Io non so chi e perché abbia tradotto city block con isolato ma a giudicare dai risultati è stato decisamente profetico. Ha condensato in una sola parola una realtà che oggi appare persino scontata ma che fino a pochi anni fa sarebbe stata considerata poco più che una fantasia perché a ben guardare, gli isolati erano agglomerati urbani tutt’altro che privi di relazioni ma anzi, affatto isolati, essi brulicavano di vita, di rapporti, di commerci e scambi materiali ed immateriali, di storie e di storia. Oggi la realtà è completamente diversa, le relazioni sono sempre più effimere o rarefatte e quei torrenti in piena di vita sono quasi tutti e quasi sempre in secca, senza che nessuno se ne preoccupi davvero. Questo c’entra eccome con le prossime elezioni regionali e non solo perché mezza amministrazione comunale si è candidata al ben più prestigioso e remunerato scranno ma anche perché è l’ente regionale a pilotare i fondi per il rilancio socio economico del nostro territorio.

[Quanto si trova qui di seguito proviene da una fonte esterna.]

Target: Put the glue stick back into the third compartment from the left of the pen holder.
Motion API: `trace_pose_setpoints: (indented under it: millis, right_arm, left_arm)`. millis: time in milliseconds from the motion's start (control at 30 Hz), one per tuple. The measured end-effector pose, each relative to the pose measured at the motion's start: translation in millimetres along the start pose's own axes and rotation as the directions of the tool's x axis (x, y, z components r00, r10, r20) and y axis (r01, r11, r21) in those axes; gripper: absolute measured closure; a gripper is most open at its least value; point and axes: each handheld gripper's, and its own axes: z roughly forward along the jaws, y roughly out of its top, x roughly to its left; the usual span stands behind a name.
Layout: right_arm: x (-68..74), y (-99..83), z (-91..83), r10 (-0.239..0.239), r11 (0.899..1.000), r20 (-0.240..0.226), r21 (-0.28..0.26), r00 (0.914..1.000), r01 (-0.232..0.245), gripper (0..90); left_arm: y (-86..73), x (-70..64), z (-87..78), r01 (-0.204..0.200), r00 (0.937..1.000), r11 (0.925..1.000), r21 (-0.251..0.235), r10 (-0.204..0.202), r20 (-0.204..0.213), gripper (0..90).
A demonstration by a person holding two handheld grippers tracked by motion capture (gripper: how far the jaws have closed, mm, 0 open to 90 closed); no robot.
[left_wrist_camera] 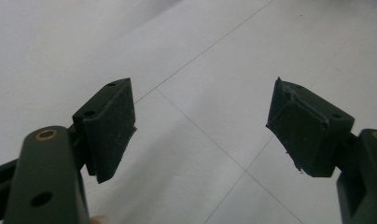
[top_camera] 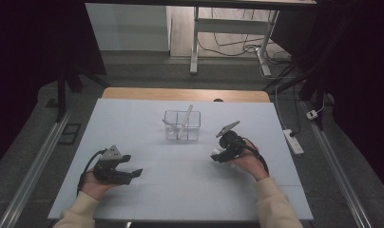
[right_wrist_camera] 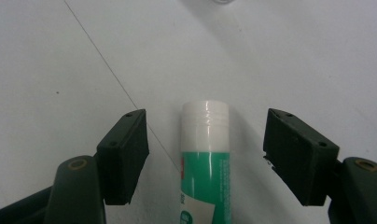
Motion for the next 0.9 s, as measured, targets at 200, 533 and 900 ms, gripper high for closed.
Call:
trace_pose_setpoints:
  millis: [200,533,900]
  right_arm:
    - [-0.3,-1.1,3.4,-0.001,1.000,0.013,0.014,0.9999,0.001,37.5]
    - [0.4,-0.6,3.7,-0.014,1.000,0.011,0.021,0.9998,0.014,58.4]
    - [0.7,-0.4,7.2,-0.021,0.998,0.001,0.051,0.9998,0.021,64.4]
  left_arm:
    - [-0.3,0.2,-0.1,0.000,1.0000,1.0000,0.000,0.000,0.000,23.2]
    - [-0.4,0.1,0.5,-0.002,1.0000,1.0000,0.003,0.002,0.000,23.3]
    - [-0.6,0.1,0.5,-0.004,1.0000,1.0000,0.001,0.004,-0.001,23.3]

Ad oggi se ci sono delle cose in centro o in periferia o nelle frazioni che vagamente assomigliano alla vita, è solo grazie alla lungimiranza architettonica dei nostri avi e alle maestranze che stanno ritirando su la città.
Eppure chi fa politica dovrebbe essere il primo a rendersi conto della situazione perché una volta la politica batteva il territorio tacchi e suola.
Io stesso l’ho imparato sulla mia pelle durante le prime campagne elettorali a cui ho partecipato quando, volantini alla mano e nello zaino, consumavo le scarpe in vicoli e scorci di città mai visti, in frazioni mai sentite e problematiche che ignoravo fino all’istante precedente.
Ma voi, nei vostri ‘isolati’, li vedete mai i politici oggi?
Dove sono?
Figuriamoci, nemmeno i testimoni di Geova si vedono più. La politica sembra una cosa sempre più misteriosa, di cui tutti parlano ma che nessuno vede e i cui risultati sono sotto gli occhi di tutti.
Qui dove abito io, ad esempio, se n’è visto solo uno per promettere una cosa che nessuno aveva chiesto e che sapeva di non poter fare e il cui unico risultato è stato bloccare quello che tutti chiedevamo e che si poteva fare.
Ma dico, perché non vi fate una passeggiata ogni tanto?
Non sarebbe tutto più facile? Per queste elezioni mi piacerebbe regalargli un contapassi, un’invenzione tanto futile quanto geniale.
Dobbiamo la sua invenzione a un imprenditore giapponese diventato famoso più che altro per essersi inventato una storiella priva di fondamento per vendere meglio il suo prodotto, ovvero che ognuno dovesse fare almeno 10mila passi al giorno per rimanere in salute. Io ho scoperto non solo che diecimila passi li faccio praticamente tutti i giorni ma che potrei farne anche 14/15mila senza incontrare anima viva, senza imbattermi in un negozio di vicinato o in un locale che non sia un abbeveratoio per gli animali.
Ho scoperto camminando che in dieci anni la politica tanto si è riempita la bocca di parole come identità, coesione, sociale, aquilanità che alla fine intorno a ognuno di noi non c’è rimasto nessuno.
Identità non è pensarla tutti allo stesso modo, chiusi dentro casa o sul proprio gruppo social, è trovare il modo per condividere lo stesso luogo con quelli che ci capitano vicini e di questo dovrebbe occuparsi anche la Regione, per questo scopo andrebbero usati i fondi per la ricostruzione sociale non per ingraziarsi qualche professionista o per assecondare qualche grande azienda.